WHAT IS EXPECTED
Below this line is a set of entries; quote exactly the lines from the line that contains "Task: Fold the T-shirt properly" to the line that contains "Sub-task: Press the", both lines included.
(ENTRIES SHOWN begins)
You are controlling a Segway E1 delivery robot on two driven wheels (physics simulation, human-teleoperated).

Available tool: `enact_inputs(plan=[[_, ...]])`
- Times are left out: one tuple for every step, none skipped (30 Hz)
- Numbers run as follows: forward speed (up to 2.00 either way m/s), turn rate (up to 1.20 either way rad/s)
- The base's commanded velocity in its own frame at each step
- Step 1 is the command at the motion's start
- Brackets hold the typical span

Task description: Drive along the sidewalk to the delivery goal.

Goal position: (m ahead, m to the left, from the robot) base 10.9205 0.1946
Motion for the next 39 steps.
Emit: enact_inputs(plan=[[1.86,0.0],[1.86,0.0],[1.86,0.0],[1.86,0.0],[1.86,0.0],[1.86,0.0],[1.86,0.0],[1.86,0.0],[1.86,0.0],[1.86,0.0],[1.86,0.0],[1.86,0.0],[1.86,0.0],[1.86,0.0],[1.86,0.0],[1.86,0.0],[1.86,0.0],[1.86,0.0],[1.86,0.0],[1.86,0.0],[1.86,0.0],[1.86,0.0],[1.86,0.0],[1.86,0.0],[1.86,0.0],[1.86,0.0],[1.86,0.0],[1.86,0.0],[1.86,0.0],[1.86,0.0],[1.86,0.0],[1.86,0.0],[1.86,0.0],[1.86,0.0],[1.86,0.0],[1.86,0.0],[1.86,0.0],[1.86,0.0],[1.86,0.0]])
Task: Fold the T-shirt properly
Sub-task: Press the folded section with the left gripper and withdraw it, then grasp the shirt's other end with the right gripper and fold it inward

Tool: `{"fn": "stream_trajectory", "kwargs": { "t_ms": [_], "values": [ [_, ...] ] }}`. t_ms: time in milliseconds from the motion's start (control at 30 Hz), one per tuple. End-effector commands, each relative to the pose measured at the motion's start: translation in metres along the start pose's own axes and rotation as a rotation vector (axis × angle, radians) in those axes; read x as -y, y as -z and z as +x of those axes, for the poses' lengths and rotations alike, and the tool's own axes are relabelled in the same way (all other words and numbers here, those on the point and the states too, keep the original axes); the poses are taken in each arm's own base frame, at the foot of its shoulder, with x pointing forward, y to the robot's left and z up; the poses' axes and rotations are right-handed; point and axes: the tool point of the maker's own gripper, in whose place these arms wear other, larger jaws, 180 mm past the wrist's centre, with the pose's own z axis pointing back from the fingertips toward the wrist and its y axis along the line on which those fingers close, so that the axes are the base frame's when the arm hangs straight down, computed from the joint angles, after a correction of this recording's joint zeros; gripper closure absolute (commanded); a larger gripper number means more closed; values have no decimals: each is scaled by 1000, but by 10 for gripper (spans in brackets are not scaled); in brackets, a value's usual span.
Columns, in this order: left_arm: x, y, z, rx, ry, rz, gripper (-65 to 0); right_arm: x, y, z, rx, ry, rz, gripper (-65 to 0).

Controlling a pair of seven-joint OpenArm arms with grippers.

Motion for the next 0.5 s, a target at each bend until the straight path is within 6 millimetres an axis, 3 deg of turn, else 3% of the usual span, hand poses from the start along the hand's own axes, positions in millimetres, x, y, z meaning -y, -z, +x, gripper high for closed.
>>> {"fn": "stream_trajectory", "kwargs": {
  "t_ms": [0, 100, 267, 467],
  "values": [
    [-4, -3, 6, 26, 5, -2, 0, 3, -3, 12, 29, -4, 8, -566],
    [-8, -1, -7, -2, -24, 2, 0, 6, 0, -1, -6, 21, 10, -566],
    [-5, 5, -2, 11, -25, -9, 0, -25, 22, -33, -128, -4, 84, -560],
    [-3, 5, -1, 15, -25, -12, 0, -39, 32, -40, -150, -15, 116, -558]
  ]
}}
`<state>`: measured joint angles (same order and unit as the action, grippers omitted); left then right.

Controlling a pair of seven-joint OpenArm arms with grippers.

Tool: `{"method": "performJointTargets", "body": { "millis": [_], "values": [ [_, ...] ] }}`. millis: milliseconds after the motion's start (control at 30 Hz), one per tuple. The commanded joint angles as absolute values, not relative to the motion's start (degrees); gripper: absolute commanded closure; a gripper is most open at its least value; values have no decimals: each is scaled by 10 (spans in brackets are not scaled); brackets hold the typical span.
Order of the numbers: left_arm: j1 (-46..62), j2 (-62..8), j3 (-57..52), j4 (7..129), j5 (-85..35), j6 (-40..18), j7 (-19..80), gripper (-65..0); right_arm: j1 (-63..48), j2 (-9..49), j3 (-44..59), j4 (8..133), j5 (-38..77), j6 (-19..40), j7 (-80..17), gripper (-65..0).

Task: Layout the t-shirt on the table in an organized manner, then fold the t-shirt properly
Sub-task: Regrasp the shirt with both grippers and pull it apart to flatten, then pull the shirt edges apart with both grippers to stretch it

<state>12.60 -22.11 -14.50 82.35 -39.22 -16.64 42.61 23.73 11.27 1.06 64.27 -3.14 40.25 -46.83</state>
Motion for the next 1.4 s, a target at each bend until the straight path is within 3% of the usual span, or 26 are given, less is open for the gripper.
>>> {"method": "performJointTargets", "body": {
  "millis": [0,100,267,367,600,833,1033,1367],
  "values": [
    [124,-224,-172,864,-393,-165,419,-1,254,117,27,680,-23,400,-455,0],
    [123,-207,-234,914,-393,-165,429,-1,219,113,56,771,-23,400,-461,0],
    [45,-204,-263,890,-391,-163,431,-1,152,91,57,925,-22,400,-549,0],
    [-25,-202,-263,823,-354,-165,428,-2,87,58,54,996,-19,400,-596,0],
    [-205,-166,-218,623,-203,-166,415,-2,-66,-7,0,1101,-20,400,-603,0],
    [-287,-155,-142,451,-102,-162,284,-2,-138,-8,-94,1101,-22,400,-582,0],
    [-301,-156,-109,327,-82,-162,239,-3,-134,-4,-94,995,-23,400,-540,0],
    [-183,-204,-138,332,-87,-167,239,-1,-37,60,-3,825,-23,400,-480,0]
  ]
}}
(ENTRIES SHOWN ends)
TASK RESULT
Task: Fold the T-shirt properly
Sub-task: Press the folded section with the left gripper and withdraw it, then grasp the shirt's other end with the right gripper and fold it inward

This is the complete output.